Common Mistakes to Avoid

Mistake: Ignoring QoS settings. Result: Data loss or latency.
Prevention: Always specify QoS explicitly. Use 'reliable' for critical data (commands), 'best-effort' for high-frequency data (camera).

Mistake: Creating monolithic nodes. Result: Debugging nightmare, poor reusability.
Prevention: Each node should have single responsibility. Separate perception, planning, control.

Mistake: Not handling dynamic reconnection. Result: System hangs if a node crashes.
Prevention: Implement timeout handling, graceful degradation, lifecycle management.

Mistake: URDF with incorrect inertia. Result: Physics simulation diverges from reality.
Prevention: Use actual CAD properties or estimate conservatively. Always validate in Gazebo.

Mistake: Mixing real-time and non-real-time in same node. Result: Control jitter, motion instability.
Prevention: Keep control loop in separate, dedicated thread. Use timers for periodic tasks.

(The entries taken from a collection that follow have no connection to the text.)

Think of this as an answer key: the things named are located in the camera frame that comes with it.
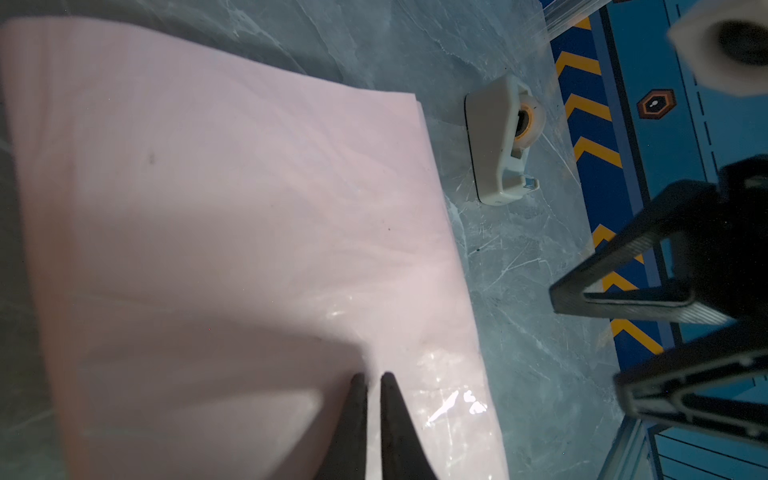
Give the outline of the purple wrapping paper sheet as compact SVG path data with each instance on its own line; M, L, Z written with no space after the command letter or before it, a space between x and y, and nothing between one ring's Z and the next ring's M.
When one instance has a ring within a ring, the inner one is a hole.
M415 96L71 17L1 74L72 478L309 479L360 372L438 478L507 477Z

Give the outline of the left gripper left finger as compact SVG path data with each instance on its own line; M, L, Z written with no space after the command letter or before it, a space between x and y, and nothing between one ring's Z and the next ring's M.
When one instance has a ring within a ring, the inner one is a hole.
M368 384L363 372L350 381L330 445L315 480L363 480L366 474Z

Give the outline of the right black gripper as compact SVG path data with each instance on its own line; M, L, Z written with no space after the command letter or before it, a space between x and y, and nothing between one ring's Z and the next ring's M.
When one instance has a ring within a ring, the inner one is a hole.
M549 290L561 314L720 325L767 319L767 156L668 185ZM703 392L767 373L767 328L728 326L614 377L630 417L767 445L765 404Z

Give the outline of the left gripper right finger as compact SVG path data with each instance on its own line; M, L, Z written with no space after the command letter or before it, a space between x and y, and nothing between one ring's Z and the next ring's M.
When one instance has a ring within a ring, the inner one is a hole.
M436 480L392 372L381 377L380 423L382 478Z

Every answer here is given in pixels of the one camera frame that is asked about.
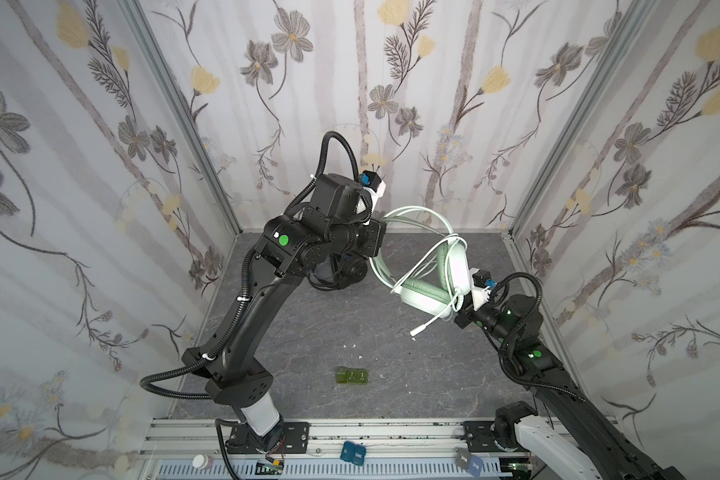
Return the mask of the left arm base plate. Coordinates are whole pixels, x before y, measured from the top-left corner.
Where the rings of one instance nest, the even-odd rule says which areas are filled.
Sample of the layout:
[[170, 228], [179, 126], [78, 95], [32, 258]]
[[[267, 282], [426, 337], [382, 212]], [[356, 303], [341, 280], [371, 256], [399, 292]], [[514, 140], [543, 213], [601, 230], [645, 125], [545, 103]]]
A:
[[305, 454], [309, 433], [308, 422], [278, 424], [264, 437], [256, 435], [247, 424], [233, 423], [224, 436], [224, 445], [229, 454]]

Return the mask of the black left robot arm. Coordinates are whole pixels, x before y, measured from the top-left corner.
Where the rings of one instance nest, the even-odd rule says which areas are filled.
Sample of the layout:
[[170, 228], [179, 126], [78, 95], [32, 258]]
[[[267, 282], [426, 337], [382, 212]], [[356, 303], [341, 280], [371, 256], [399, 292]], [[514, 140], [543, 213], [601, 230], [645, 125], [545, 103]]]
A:
[[269, 393], [273, 376], [255, 352], [288, 297], [316, 267], [334, 255], [367, 261], [379, 253], [386, 228], [373, 216], [373, 197], [380, 191], [380, 177], [360, 171], [347, 140], [325, 133], [310, 182], [266, 223], [246, 253], [240, 292], [222, 324], [205, 344], [183, 353], [182, 367], [142, 378], [141, 388], [228, 406], [258, 449], [274, 450], [284, 420]]

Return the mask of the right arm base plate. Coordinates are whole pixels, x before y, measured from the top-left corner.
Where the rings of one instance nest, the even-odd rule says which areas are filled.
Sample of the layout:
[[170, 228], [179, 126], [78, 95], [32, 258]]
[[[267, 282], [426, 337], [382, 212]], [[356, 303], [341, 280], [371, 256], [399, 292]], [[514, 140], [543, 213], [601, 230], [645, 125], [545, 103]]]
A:
[[497, 426], [494, 421], [465, 421], [462, 426], [463, 440], [470, 453], [528, 453], [519, 443], [516, 424], [504, 420]]

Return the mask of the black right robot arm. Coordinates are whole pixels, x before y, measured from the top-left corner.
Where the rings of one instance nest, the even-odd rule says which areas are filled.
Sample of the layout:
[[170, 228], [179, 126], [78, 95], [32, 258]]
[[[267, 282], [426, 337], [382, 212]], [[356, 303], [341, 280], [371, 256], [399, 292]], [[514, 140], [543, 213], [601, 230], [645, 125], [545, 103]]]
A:
[[476, 325], [513, 383], [529, 390], [570, 435], [557, 439], [543, 417], [525, 402], [497, 410], [493, 438], [504, 449], [521, 447], [560, 478], [680, 479], [619, 431], [586, 397], [563, 362], [542, 342], [542, 285], [525, 272], [494, 281], [486, 270], [470, 275], [472, 291], [455, 318], [460, 328]]

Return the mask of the mint green headphones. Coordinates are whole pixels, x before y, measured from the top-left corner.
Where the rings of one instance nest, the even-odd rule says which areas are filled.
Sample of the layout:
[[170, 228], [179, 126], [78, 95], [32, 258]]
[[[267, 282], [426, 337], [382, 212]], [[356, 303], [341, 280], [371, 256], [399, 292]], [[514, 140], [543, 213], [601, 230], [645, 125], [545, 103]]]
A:
[[400, 300], [432, 318], [446, 320], [471, 292], [468, 243], [440, 213], [423, 206], [403, 206], [381, 217], [386, 224], [403, 224], [437, 234], [439, 239], [413, 267], [395, 276], [379, 253], [370, 259], [376, 278]]

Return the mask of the black blue headphones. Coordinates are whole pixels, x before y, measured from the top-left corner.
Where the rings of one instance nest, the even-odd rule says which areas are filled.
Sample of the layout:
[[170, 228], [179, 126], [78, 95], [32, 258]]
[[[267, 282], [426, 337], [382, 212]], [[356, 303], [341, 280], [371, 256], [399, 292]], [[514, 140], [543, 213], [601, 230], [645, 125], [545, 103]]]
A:
[[320, 291], [337, 291], [361, 282], [368, 273], [368, 260], [354, 253], [331, 253], [307, 276]]

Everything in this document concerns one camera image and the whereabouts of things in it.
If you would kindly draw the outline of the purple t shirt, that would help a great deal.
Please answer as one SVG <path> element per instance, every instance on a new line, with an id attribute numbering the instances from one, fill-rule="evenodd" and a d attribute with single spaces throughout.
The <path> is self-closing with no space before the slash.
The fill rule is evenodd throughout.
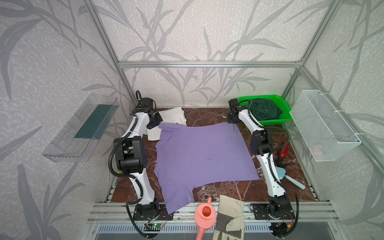
<path id="1" fill-rule="evenodd" d="M 154 173 L 171 214 L 193 203 L 193 190 L 219 182 L 259 180 L 246 142 L 235 124 L 203 127 L 161 123 Z"/>

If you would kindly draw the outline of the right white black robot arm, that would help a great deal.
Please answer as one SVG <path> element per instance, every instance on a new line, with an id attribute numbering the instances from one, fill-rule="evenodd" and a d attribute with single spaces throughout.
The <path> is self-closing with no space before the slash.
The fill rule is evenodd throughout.
<path id="1" fill-rule="evenodd" d="M 273 127 L 263 126 L 252 114 L 251 105 L 251 101 L 246 106 L 242 105 L 238 99 L 229 100 L 228 122 L 230 124 L 243 123 L 252 134 L 250 149 L 259 161 L 264 174 L 269 198 L 268 214 L 273 219 L 280 219 L 287 214 L 291 214 L 293 219 L 296 219 L 299 210 L 294 213 L 287 195 L 289 189 L 284 187 L 278 178 L 273 153 L 279 148 L 273 148 Z"/>

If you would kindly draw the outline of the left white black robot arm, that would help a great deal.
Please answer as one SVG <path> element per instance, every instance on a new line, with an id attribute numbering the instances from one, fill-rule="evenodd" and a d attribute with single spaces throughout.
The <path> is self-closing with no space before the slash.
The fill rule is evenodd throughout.
<path id="1" fill-rule="evenodd" d="M 160 205 L 147 174 L 149 158 L 143 136 L 163 119 L 153 99 L 143 98 L 140 91 L 136 91 L 136 99 L 138 104 L 130 113 L 133 119 L 129 129 L 121 138 L 114 139 L 108 168 L 113 176 L 131 180 L 138 199 L 128 205 L 135 206 L 136 214 L 153 218 L 160 213 Z"/>

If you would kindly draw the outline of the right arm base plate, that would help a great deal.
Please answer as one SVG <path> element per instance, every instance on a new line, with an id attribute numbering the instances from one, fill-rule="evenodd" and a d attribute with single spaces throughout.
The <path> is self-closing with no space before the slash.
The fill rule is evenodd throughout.
<path id="1" fill-rule="evenodd" d="M 249 210 L 254 214 L 256 220 L 295 220 L 295 211 L 292 206 L 289 206 L 286 210 L 283 210 L 281 213 L 273 216 L 269 212 L 269 203 L 251 203 L 249 204 Z"/>

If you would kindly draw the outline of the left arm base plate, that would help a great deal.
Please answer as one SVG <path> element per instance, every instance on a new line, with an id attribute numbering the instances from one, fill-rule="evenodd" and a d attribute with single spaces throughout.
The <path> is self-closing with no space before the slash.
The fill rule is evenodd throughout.
<path id="1" fill-rule="evenodd" d="M 174 214 L 169 214 L 165 204 L 160 204 L 155 206 L 154 204 L 148 205 L 136 205 L 133 213 L 133 219 L 135 221 L 144 221 L 144 220 L 161 220 L 161 221 L 171 221 L 174 218 Z"/>

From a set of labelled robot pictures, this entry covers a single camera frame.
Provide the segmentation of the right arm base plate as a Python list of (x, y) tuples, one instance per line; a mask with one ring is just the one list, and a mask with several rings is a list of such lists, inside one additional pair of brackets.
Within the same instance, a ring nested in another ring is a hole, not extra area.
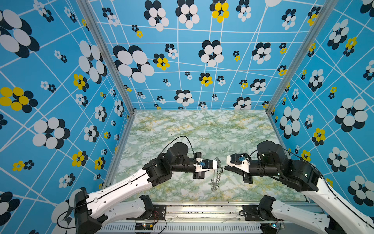
[(272, 207), (269, 204), (243, 205), (239, 215), (243, 216), (246, 221), (282, 221), (282, 219), (275, 218), (271, 211)]

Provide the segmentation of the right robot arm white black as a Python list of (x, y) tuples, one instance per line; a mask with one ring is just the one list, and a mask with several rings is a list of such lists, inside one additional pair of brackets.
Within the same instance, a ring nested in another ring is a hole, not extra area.
[(266, 221), (289, 221), (318, 234), (372, 234), (374, 220), (349, 204), (324, 179), (322, 173), (306, 160), (292, 160), (286, 150), (272, 141), (257, 145), (257, 159), (247, 153), (227, 156), (225, 170), (243, 177), (251, 184), (255, 176), (270, 177), (302, 193), (325, 213), (318, 214), (263, 196), (254, 215)]

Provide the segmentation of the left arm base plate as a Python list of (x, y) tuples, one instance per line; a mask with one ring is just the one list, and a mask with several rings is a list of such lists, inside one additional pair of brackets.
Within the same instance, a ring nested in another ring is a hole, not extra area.
[(167, 206), (163, 204), (156, 204), (152, 210), (147, 210), (140, 217), (127, 218), (127, 220), (155, 220), (161, 221), (166, 218)]

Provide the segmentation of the metal keyring disc with rings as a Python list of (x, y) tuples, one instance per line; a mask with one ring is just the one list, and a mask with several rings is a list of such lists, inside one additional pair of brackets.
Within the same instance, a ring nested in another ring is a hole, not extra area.
[(209, 185), (211, 187), (211, 191), (217, 191), (219, 189), (221, 174), (223, 173), (224, 168), (222, 167), (222, 163), (219, 158), (215, 158), (217, 161), (217, 170), (214, 173), (214, 178), (211, 179)]

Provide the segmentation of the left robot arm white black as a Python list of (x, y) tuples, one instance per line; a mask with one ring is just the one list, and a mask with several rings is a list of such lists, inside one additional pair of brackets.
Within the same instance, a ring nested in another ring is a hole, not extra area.
[(154, 212), (149, 196), (126, 200), (170, 180), (173, 172), (192, 173), (194, 179), (204, 179), (205, 172), (218, 168), (216, 160), (202, 159), (200, 152), (193, 158), (187, 154), (188, 146), (177, 142), (136, 173), (110, 187), (92, 193), (82, 187), (69, 202), (74, 210), (75, 233), (94, 234), (111, 222), (149, 218)]

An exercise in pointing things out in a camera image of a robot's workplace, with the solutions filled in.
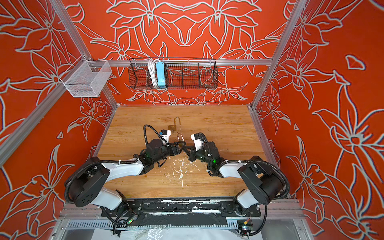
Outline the brass padlock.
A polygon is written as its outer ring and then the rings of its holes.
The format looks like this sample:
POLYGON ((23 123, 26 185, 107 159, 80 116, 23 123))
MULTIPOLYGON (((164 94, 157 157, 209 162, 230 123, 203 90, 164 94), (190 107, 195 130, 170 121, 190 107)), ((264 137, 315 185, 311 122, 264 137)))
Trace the brass padlock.
POLYGON ((171 125, 168 125, 168 130, 170 130, 172 133, 177 132, 181 129, 181 119, 179 117, 174 118, 174 123, 171 125))
MULTIPOLYGON (((178 141, 184 141, 184 142, 185 142, 182 133, 177 133, 177 138, 178 138, 178 141)), ((180 149, 181 151, 182 151, 182 150, 184 149, 184 147, 185 147, 185 145, 178 145, 178 146, 179 146, 179 149, 180 149)))

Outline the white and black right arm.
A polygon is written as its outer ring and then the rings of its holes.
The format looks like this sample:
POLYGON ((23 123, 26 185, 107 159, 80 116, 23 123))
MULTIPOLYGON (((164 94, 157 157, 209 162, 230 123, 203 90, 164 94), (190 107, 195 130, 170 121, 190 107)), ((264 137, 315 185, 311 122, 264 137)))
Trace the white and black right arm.
POLYGON ((237 178, 243 180, 246 189, 240 191, 230 204, 229 211, 240 217, 246 216, 252 206, 264 206, 263 220, 256 230, 247 226, 248 219, 237 233, 242 237, 255 236, 260 233, 267 221, 268 205, 271 201, 284 199, 290 191, 286 175, 275 165, 264 161, 259 156, 249 160, 228 160, 223 158, 216 144, 209 142, 203 133, 191 135, 193 146, 183 147, 189 161, 196 160, 207 164, 211 177, 237 178))

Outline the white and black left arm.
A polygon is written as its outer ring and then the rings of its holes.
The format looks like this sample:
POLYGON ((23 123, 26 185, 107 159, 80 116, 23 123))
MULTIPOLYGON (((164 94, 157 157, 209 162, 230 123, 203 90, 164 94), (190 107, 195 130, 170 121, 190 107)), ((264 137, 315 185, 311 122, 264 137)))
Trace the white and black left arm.
POLYGON ((158 132, 151 125, 143 126, 146 148, 129 160, 100 160, 89 158, 65 182, 65 201, 81 208, 89 204, 103 209, 116 210, 125 196, 118 190, 111 191, 105 184, 124 177, 141 176, 155 165, 162 167, 167 157, 182 153, 186 142, 170 142, 170 130, 158 132))

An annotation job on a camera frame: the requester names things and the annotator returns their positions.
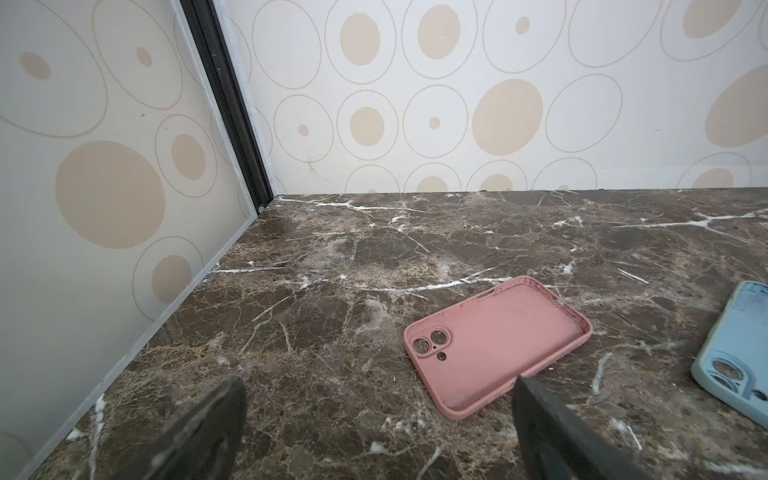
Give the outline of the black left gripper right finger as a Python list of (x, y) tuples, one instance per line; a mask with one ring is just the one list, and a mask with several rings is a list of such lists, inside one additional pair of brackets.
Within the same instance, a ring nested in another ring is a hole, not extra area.
[(528, 478), (650, 477), (538, 380), (518, 378), (511, 392), (511, 405)]

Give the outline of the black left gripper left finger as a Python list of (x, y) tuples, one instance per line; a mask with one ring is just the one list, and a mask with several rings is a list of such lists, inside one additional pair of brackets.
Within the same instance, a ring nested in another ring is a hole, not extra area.
[(130, 463), (115, 479), (228, 479), (246, 425), (243, 380), (223, 381)]

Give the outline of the light blue phone case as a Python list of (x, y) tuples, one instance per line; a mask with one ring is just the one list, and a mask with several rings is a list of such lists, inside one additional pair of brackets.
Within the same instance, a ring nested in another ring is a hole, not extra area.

Mistake: Assuming simulated time = real time. Result: Code works in sim, fails on real robot.
Prevention: Always be explicit about time. Use ros_time. Test timing on actual hardware.

Chapter Summary

Duration: 3 weeks (Weeks 3-5)
Modules: 3
Subsections: 16
Hands-on Projects: 3
Total Estimated Reading: 120-150 pages
Total Estimated Coding: 30-40 hours

Key Takeaways

• ROS 2 is a distributed middleware that enables complex robot software
• Nodes communicate via topics (streaming), services (RPC), and actions (goals)
• Proper system architecture is essential: separate perception, planning, control
• URDF describes robot morphology; RViz visualizes it
• Launch files orchestrate multi-node systems
• Debugging tools (ros2 CLI, rqt) are essential for system integration
• Real-time constraints must be respected: control loop frequency matters
• Sim-to-real requires careful time management and sensor driver abstraction

Next Chapter Prerequisites

By the end of Chapter 2, you should have:

• Working ROS 2 installation
• Ability to write, launch, and debug multi-node systems
• Understanding of URDF and robot kinematics
• Comfort with publish-subscribe and request-response patterns
• Capstone system architecture designed in Chapter 2

These skills form the foundation for Chapter 3, where you'll integrate perception, planning, and advanced control systems.